* ASSIGNED TASK:
Lines of the listing below that contain the string "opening" are to be returned.

[[ COLLECTED MATERIAL open ]]

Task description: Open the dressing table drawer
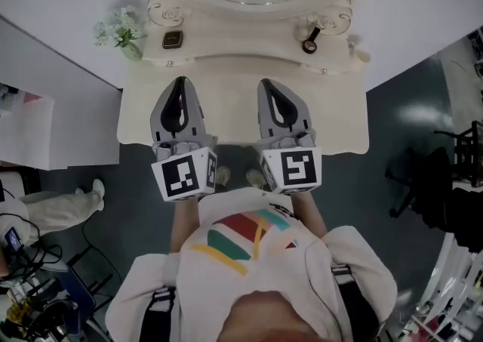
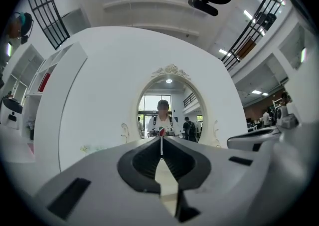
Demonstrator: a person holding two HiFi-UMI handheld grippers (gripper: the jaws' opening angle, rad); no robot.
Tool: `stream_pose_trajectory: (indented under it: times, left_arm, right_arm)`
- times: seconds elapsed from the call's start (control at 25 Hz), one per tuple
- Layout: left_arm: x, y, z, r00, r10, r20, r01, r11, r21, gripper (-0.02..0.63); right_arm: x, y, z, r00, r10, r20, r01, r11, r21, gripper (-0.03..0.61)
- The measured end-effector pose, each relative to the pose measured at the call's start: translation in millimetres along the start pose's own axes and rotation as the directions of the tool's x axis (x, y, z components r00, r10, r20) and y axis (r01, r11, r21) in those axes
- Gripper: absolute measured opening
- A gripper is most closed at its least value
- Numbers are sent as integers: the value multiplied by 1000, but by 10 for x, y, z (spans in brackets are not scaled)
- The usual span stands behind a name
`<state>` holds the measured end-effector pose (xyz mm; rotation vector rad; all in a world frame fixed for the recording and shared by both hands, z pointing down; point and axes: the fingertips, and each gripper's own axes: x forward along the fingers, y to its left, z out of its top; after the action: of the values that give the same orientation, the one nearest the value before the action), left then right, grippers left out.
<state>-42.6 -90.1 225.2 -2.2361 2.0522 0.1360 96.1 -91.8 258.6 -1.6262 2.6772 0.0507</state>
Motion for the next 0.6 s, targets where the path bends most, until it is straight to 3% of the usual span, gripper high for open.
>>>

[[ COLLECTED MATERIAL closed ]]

* EXERCISE SOLUTION:
Demonstrator: a person holding two HiFi-UMI handheld grippers (gripper: the jaws' opening angle, rad); no robot.
- Gripper: absolute measured opening

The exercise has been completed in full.